A concert-goer has tried and failed to single-handedly rouse his fellow audience members to a standing ovation. At the conclusion of an Australian Chamber Orchestra performance of Saint-Saëns’ Septet in E flat major, Richard Worthstone, 57 of Neutral Bay, stood erect and clapped for a solid minute before turning, seeing no-one else performing the same action, and finally resuming his seat.
The applause continued for several more minutes, leading Worthstone to make a second, shorter attempt to get the crowd on its feet. It was equally abortive.
“He had a pretty good shot at it,” said Jessica Chan, also present. “He really made it look like he was enthused when he stayed up, instead of just trying to save face.”

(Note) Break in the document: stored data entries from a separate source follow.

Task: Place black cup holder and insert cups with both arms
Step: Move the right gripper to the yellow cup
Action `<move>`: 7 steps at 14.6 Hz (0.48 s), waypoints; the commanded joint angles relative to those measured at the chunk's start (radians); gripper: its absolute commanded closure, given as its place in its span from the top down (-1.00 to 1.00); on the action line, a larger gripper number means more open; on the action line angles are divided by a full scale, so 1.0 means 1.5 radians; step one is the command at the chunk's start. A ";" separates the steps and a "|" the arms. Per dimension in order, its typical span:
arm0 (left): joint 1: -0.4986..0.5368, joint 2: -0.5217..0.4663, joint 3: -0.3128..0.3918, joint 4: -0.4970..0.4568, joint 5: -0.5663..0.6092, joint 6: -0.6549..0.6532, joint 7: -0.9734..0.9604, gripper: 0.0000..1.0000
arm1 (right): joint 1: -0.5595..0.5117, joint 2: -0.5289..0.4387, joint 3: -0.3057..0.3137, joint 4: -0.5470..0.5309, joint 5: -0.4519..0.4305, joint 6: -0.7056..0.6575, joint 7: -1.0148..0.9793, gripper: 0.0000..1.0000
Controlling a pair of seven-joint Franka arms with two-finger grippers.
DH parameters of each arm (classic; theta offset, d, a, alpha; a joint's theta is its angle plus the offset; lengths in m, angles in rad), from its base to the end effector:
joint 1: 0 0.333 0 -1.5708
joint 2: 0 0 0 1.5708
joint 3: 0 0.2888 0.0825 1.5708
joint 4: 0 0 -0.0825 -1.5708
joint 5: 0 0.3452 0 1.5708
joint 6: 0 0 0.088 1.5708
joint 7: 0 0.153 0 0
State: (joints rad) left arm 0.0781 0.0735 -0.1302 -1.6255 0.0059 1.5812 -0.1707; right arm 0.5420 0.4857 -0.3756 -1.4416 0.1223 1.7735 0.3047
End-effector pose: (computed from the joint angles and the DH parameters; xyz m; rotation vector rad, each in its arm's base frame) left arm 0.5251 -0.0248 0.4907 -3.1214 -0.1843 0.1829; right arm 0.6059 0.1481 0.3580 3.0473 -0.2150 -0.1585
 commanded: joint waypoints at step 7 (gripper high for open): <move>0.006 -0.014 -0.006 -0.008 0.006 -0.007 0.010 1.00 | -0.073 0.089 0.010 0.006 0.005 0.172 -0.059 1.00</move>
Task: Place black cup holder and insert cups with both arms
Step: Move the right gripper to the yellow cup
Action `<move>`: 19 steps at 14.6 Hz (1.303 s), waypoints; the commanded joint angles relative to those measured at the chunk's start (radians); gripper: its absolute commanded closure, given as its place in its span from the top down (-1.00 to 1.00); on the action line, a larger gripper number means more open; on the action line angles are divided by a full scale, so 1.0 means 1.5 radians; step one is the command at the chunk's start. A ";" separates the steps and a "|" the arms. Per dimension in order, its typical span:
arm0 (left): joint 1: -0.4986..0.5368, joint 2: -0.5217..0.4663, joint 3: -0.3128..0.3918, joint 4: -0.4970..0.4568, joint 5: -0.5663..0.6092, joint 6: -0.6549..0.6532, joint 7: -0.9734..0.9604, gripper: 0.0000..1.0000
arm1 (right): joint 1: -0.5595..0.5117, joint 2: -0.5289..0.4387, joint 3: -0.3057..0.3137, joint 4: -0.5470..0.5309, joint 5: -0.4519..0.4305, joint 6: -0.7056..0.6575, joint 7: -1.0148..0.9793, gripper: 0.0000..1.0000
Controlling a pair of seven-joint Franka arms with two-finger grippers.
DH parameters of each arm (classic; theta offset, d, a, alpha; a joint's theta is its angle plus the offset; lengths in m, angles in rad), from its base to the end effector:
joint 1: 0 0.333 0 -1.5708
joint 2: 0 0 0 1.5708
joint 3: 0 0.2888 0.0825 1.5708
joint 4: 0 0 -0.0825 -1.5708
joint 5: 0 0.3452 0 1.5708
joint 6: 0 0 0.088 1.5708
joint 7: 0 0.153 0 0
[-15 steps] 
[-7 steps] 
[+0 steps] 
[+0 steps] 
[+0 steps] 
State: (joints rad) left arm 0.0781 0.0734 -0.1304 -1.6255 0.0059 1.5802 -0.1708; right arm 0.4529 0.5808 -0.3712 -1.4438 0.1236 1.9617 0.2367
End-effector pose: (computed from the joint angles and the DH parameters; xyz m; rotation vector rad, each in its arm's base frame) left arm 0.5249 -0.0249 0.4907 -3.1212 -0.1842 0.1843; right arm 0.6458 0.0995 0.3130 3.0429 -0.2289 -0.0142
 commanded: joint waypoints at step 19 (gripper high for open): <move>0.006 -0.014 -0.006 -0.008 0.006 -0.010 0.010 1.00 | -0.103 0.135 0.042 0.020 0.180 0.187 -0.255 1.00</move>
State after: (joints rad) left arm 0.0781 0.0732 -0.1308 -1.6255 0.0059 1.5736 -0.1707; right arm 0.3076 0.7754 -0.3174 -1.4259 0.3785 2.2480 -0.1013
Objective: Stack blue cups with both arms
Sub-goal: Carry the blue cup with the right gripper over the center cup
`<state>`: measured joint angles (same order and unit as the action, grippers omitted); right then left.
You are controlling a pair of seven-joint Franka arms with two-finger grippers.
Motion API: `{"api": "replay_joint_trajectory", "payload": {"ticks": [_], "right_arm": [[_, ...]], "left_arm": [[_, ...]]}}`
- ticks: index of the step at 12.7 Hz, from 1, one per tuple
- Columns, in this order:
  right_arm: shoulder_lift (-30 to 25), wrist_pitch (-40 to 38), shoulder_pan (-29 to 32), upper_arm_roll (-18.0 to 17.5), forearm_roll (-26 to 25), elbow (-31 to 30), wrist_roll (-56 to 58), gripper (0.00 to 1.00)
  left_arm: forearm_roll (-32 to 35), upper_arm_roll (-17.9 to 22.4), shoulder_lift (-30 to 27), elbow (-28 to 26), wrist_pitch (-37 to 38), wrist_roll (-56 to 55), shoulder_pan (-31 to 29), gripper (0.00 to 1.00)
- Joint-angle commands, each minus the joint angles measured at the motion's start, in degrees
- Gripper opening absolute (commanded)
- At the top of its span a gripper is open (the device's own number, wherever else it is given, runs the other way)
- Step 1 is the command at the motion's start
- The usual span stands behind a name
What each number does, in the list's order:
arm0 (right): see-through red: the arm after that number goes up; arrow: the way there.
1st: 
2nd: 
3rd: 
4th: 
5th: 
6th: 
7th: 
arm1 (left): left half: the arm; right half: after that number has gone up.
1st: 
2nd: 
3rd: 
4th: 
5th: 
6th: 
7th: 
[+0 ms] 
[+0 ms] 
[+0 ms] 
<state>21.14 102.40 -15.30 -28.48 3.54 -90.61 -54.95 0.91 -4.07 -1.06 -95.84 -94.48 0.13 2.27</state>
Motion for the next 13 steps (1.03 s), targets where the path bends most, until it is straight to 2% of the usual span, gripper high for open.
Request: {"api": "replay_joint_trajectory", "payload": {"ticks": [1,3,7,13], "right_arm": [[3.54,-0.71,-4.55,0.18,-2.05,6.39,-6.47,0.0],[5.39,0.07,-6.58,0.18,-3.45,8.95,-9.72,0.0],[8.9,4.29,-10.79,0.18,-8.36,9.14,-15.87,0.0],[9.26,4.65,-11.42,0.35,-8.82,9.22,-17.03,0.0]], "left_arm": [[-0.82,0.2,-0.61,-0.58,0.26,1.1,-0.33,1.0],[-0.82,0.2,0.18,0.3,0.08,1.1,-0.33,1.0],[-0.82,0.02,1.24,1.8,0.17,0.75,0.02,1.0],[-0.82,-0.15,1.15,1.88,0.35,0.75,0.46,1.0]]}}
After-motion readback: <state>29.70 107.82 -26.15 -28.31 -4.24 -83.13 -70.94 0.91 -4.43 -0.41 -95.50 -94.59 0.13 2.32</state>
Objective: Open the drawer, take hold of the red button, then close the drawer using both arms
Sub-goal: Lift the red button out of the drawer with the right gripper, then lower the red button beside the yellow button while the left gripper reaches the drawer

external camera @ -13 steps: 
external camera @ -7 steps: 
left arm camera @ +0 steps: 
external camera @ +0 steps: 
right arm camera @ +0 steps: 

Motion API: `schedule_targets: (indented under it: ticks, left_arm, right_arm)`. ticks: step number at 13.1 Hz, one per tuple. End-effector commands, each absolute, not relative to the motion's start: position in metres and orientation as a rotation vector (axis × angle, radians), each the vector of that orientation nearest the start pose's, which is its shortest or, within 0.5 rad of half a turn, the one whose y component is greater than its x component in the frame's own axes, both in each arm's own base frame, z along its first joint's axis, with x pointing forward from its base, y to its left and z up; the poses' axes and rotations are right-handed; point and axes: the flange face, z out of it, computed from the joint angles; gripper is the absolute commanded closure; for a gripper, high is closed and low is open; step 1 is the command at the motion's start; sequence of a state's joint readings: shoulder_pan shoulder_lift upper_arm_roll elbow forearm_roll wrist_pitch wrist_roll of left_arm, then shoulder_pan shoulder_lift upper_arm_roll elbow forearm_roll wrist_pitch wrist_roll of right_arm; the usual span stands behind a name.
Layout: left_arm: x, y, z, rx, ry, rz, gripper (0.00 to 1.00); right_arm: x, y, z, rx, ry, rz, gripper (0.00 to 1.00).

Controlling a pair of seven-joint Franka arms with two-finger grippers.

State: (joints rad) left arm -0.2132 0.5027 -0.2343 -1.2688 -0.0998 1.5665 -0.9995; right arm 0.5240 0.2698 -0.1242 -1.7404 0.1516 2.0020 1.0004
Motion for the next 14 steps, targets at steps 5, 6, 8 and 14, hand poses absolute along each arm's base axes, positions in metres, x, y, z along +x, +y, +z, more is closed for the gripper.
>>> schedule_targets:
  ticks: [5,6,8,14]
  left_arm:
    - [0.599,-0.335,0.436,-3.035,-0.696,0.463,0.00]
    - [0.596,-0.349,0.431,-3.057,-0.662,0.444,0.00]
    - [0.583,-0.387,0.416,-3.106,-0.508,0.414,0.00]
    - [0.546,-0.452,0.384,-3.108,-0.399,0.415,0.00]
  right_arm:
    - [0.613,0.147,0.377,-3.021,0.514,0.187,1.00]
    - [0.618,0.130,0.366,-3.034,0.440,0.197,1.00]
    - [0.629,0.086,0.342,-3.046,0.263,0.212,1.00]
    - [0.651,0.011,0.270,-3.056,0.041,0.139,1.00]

The self-described lover of the arts has previously tried to start standing ovations at the Sydney Theatre Company’s production of The Season at Sarsaparilla, the ballet, and his own nephew’s primary school Christmas pageant. His most successful attempt so far has garnered two followers.
“If you’re sitting in the second or third row where most of the audience can see you, you’ve got a special responsibility,” he said. “If anyone’s going to start a standing ovation it’s you. It’s almost impossible to get a standing ovation going from the back row. Believe me – I’ve tried.”
Worthstone denies that he has the manoeuvre on a hair trigger. “When I’m at a public event and feel genuinely moved, I like to express it,” he said. “Australians can be quite hostile to elitism, but I applaud it. Whether that’s by shouting ‘bravis’ at the opera, or counting in a Mexican wave at the cricket, it doesn’t matter.”